_WHAT THE TASK REQUIRES_
Repeat the data word for word. Do not include the pictures.

(Records from a dataset)
***

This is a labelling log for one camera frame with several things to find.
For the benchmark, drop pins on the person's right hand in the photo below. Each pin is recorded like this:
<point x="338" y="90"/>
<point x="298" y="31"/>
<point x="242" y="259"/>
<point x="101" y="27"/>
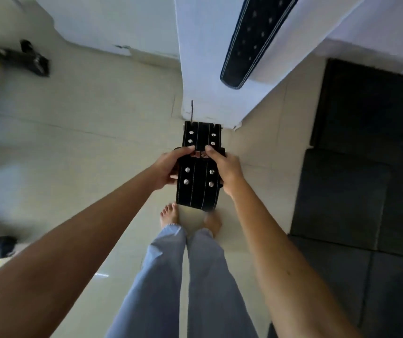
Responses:
<point x="229" y="170"/>

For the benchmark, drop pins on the person's left hand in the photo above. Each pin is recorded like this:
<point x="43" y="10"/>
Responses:
<point x="164" y="168"/>

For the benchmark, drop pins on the person's left thumb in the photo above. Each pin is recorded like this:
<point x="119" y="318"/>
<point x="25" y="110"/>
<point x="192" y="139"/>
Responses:
<point x="184" y="150"/>

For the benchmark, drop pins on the person's right thumb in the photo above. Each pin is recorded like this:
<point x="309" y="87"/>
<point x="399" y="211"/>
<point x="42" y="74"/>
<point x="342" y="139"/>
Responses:
<point x="213" y="153"/>

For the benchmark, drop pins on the person's right forearm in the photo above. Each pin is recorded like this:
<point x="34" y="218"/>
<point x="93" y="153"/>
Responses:
<point x="279" y="263"/>

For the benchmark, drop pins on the person's left forearm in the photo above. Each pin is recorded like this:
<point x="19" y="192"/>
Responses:
<point x="67" y="249"/>

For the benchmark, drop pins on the person's left foot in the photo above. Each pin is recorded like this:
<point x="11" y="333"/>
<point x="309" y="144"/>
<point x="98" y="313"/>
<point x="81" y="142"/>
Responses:
<point x="169" y="215"/>

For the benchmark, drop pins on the person's foot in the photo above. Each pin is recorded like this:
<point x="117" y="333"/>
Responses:
<point x="169" y="215"/>
<point x="213" y="223"/>

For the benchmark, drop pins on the person's right foot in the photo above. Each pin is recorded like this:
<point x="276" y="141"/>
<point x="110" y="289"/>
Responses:
<point x="213" y="223"/>

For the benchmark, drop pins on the black stitched hanging belt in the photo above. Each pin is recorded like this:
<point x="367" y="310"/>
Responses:
<point x="254" y="35"/>

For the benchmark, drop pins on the light blue jeans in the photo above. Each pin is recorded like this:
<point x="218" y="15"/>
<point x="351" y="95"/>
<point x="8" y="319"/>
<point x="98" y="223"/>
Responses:
<point x="173" y="288"/>

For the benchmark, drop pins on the black foam floor mat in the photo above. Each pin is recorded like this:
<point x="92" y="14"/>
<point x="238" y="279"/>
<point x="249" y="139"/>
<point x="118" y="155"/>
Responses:
<point x="356" y="193"/>

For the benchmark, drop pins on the black dumbbell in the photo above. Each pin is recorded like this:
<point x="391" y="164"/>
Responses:
<point x="28" y="59"/>

***

_EXERCISE OUTPUT_
This is a labelling log for one camera frame with several things to find.
For the benchmark, drop pins on the person's right hand in the photo below. Each pin is recorded like this:
<point x="338" y="90"/>
<point x="298" y="31"/>
<point x="242" y="259"/>
<point x="101" y="27"/>
Responses:
<point x="229" y="170"/>

For the benchmark, drop pins on the person's left hand in the photo above. Each pin is recorded like this:
<point x="43" y="10"/>
Responses:
<point x="164" y="168"/>

For the benchmark, drop pins on the person's left thumb in the photo above. Each pin is recorded like this:
<point x="119" y="318"/>
<point x="25" y="110"/>
<point x="192" y="139"/>
Responses:
<point x="184" y="150"/>

For the benchmark, drop pins on the person's right thumb in the photo above. Each pin is recorded like this:
<point x="309" y="87"/>
<point x="399" y="211"/>
<point x="42" y="74"/>
<point x="342" y="139"/>
Responses:
<point x="213" y="153"/>

For the benchmark, drop pins on the person's right forearm in the photo above. Each pin is recorded like this:
<point x="34" y="218"/>
<point x="93" y="153"/>
Responses:
<point x="279" y="263"/>

For the benchmark, drop pins on the person's left forearm in the photo above. Each pin is recorded like this:
<point x="19" y="192"/>
Responses:
<point x="67" y="249"/>

For the benchmark, drop pins on the person's left foot in the photo above. Each pin is recorded like this:
<point x="11" y="333"/>
<point x="309" y="144"/>
<point x="98" y="313"/>
<point x="81" y="142"/>
Responses:
<point x="169" y="215"/>

For the benchmark, drop pins on the person's foot in the photo above. Each pin is recorded like this:
<point x="117" y="333"/>
Responses:
<point x="169" y="215"/>
<point x="213" y="223"/>

For the benchmark, drop pins on the person's right foot in the photo above. Each pin is recorded like this:
<point x="276" y="141"/>
<point x="110" y="289"/>
Responses:
<point x="213" y="223"/>

For the benchmark, drop pins on the black stitched hanging belt in the photo above. Each pin is recorded like this:
<point x="367" y="310"/>
Responses:
<point x="254" y="35"/>

For the benchmark, drop pins on the light blue jeans in the photo above. Each pin is recorded like this:
<point x="218" y="15"/>
<point x="351" y="95"/>
<point x="8" y="319"/>
<point x="98" y="223"/>
Responses:
<point x="173" y="288"/>

For the benchmark, drop pins on the black foam floor mat in the photo above. Each pin is recorded like this:
<point x="92" y="14"/>
<point x="238" y="279"/>
<point x="249" y="139"/>
<point x="118" y="155"/>
Responses:
<point x="356" y="193"/>

For the benchmark, drop pins on the black dumbbell in the photo above. Each pin is recorded like this:
<point x="391" y="164"/>
Responses:
<point x="28" y="59"/>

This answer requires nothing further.